TASK OBJECTIVE: Write out the listing below from the line containing "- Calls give" to its last line, unaltered, ends included.

INPUT DATA:
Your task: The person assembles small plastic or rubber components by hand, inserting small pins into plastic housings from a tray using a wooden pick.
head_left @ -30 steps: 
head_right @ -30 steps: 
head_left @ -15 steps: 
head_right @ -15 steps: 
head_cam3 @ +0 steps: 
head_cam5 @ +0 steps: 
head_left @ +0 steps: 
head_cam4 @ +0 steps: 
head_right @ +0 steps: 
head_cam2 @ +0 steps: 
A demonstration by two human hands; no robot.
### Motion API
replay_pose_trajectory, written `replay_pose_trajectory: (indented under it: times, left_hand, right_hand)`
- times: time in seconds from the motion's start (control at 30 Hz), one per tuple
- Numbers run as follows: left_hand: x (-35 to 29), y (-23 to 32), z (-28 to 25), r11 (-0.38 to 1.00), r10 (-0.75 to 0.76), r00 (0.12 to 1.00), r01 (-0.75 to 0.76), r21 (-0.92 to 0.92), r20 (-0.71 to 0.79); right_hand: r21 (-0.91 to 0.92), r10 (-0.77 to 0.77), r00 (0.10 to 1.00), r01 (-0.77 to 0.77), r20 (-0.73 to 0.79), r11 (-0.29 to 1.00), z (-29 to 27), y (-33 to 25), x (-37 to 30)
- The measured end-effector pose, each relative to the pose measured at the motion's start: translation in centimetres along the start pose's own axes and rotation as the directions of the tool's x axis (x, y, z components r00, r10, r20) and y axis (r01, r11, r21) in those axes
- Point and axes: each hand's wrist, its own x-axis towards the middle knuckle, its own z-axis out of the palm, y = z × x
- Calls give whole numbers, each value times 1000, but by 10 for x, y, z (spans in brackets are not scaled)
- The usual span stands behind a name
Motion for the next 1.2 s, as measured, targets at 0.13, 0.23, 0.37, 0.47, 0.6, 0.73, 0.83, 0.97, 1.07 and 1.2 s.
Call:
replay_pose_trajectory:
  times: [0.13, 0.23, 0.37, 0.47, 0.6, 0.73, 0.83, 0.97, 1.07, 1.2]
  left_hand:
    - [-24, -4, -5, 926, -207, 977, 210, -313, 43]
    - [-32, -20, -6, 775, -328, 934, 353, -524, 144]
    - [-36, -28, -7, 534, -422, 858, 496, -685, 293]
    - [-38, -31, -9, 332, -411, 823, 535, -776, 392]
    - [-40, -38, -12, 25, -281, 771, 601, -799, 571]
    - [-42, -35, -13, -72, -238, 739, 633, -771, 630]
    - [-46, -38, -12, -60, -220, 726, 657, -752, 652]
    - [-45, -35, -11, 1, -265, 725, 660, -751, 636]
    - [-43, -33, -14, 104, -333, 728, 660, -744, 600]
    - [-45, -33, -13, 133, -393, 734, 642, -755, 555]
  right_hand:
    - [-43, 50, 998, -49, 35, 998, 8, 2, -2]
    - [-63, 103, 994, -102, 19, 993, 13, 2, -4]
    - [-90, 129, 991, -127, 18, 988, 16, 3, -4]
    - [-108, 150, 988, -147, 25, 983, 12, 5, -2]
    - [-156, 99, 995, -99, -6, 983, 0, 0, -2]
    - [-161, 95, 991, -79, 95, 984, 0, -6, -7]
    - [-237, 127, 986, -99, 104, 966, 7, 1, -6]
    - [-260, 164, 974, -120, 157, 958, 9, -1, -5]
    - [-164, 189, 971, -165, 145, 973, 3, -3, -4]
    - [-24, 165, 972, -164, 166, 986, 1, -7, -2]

SOLUTION:
- Calls give whole numbers, each value times 1000, but by 10 for x, y, z (spans in brackets are not scaled)
- The usual span stands behind a name
Motion for the next 1.2 s, as measured, targets at 0.13, 0.23, 0.37, 0.47, 0.6, 0.73, 0.83, 0.97, 1.07 and 1.2 s.
Call:
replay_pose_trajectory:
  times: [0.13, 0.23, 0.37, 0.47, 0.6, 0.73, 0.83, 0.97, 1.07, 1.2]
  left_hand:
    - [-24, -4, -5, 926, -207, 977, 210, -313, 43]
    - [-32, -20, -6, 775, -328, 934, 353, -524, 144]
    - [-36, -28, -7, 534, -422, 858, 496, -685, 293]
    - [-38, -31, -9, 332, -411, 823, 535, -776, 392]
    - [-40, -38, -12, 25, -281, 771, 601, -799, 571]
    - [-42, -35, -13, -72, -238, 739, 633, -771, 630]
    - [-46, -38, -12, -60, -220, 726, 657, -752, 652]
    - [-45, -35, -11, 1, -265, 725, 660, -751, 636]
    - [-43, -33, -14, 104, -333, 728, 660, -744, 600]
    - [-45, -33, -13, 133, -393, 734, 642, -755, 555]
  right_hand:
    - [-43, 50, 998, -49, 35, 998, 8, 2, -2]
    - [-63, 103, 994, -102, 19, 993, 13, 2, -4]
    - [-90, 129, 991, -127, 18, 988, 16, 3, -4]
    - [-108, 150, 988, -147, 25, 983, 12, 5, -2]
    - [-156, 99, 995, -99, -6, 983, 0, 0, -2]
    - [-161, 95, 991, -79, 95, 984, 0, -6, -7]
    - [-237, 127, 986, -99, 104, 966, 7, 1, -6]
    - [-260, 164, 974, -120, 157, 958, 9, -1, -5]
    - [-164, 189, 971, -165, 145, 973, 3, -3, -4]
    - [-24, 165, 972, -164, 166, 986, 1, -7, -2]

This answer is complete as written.